The maneuver worked and Godo turned to him: “To whom?”

“Don’t ask because I won’t tell. It’s a surprise. But don’t worry, I’ll invite you to the wedding. Next week or next year.”

“Charlie has to get married soon, too,” Godo said. “It is a wonderful institution, but never marry for any reason except love. Then you won’t have regrets. Somehow every problem seems easy to
solve. Money, I’ve come to realize, is one of the easiest problems to overcome. It’s when something happens to your inner self—that’s something money can’t solve.”

“Another profound comment of the afternoon,” Charlie said lightly.

But Godo was dead serious. “That’s the truth and you better think about it.”

“How is your wife?” Tony asked solicitously, recalling the frail and lovely freshman whom Godo had met when they were in their senior year and with whom Godo had eloped. Tony still had a clear image of Linda—her quiet, soft features and her long, flowing hair, which she wore in a tight bun.

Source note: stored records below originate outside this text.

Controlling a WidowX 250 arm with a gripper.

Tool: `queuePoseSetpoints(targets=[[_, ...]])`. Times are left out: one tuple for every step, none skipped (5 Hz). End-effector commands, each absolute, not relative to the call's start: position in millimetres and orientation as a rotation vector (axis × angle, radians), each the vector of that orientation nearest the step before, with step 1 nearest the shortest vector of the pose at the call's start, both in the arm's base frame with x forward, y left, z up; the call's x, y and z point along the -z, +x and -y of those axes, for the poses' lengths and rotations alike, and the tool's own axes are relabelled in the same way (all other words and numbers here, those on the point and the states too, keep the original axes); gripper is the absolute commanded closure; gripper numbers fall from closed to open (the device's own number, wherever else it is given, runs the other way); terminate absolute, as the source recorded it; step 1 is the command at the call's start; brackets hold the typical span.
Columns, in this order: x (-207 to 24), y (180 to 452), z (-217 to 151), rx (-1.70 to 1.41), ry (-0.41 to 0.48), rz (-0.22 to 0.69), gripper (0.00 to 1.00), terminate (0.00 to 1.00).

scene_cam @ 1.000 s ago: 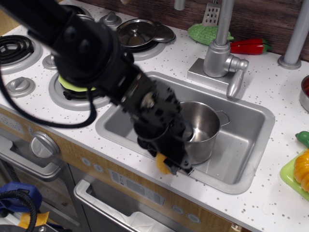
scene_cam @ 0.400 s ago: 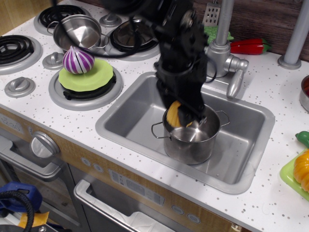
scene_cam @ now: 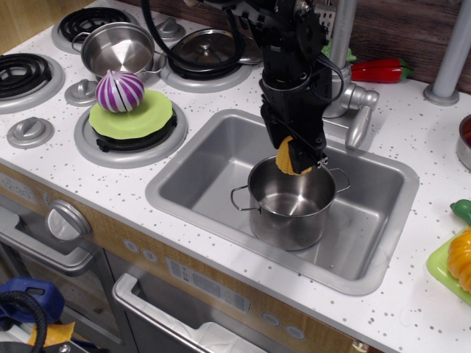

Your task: Put corn in pot which is in sink

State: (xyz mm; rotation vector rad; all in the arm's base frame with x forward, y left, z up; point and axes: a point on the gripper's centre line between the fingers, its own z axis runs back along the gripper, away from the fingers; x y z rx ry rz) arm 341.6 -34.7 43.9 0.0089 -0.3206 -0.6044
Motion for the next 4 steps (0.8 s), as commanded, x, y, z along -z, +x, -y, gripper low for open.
queuePoseSetpoints(targets=[[-50.7,351.8,24.4,0.625,0.007,0.383,0.0,0.0],[-49.2,352.2,24.3,0.623,0.002,0.395,0.0,0.0],[-49.2,352.2,24.3,0.623,0.002,0.395,0.0,0.0],[-49.2,352.2,24.3,0.623,0.002,0.395,0.0,1.0]])
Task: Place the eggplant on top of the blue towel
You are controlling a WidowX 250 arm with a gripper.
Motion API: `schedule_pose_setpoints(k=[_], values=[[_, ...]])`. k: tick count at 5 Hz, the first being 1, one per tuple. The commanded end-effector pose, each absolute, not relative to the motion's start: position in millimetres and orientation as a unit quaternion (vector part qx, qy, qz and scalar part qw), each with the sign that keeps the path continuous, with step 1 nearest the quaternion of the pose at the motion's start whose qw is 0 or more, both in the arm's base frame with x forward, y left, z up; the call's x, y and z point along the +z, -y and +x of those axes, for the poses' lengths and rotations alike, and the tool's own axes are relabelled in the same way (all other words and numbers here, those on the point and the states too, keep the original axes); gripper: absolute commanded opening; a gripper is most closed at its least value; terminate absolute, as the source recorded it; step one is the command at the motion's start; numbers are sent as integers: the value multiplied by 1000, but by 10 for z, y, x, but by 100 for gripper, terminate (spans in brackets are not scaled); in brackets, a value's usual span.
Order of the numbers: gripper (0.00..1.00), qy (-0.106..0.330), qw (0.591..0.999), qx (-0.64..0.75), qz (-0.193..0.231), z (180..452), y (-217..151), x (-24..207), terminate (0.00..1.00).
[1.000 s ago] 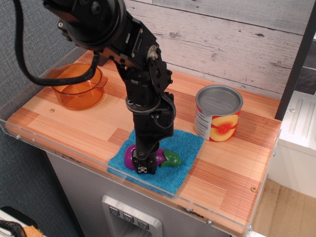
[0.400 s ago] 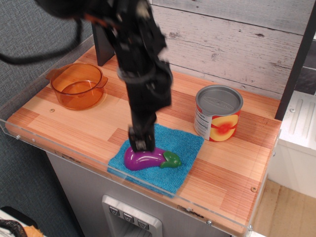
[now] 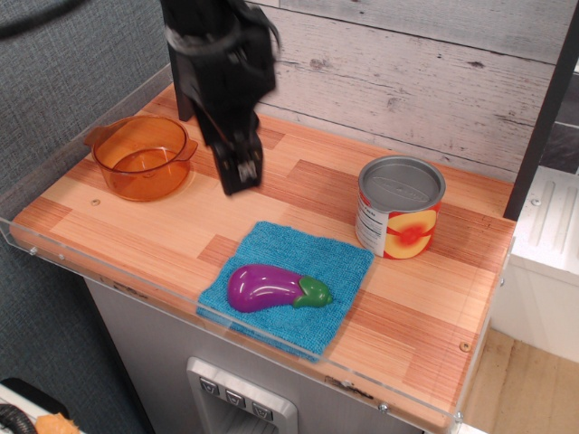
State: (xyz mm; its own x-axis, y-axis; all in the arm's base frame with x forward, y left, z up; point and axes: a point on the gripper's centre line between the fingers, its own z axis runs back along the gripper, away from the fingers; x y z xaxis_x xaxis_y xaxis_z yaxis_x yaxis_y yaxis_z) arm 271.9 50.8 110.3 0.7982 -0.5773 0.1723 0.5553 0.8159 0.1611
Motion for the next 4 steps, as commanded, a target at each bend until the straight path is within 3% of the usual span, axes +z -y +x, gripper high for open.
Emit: schedule_pose_setpoints(k=[1,3,4], values=[[100,149,982,-78,84,2982,-1008,1403,0],[100,147,988,17,50,3210,-1308,1379,0],[100,147,988,17,50,3210,-1308,1379,100]])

“That’s what I mean,” Godo’s bluster was gone. “When you marry for love, every problem seems easy to solve. Well, she has not been doing very well. After two children— It would have been easier for her if she were healthy, but you remember Linda, Tony, she was always sickly. She has to have an operation soon. I don’t worry about that. You can always steal or sell your soul to the devil and rationalize such an act with a clear conscience.”

“I’m sorry,” Tony said.

“Thanks for the sentiment,” Godo said, smiling. “I really don’t ask for much. Just a chance to have my wife and children go through life with the least physical pain. That isn’t much to ask, is it? But in this bloody country, when a millionaire has a cold he goes right away to a fancy clinic in New York. And me, I can’t even afford to have my head examined. Hell, there’s justification in the old class struggle—I don’t care what you call it—but does a rich man have more right to live simply because he has more money?”

“You could have married for money,” Charlie said.

A smile spread across Godo’s flabby face. “I like that,” he said. “But, as I have always said, I have no regrets.” He turned amiably to Tony. “So don’t commit that mistake, chum. Don’t marry for any reason other than love. And who is she? Your cousin? She is pretty, and I recall, too, that you were more than cousinly with her the last time I visited you in Antipolo.”

“No,” Tony said, a flush creeping over his face. He was instantly reminded of Emy, of how once she had been a part of his life. Godo and Charlie had met and had come to know her during the times they dropped by to borrow books or to talk, for it was
she who usually prepared the coffee. Perhaps all along they had suspected.

“That’s too bad,” Charlie said. “Did you fall out of love or something?”

Tony smiled wryly. “It wasn’t that, really. But you know how it is; we are cousins.”

“Oh now, this isn’t the eighteenth century,” Godo laughed. He had fully regained his humor. “Don’t tell me you are still bothered by taboos. Write a letter to the pope and he will give you a quick dispensation.”

Tony tried to laugh the joke away, but the old hurt was back, and above his personal anguish he heard Godo cackle: “Well, if you are not interested in her you can give me her phone number. If she won’t object to a married man … or Charlie here, he may yet change his mind. Why, I was envying you, Tony boy, that setup you had in Antipolo.”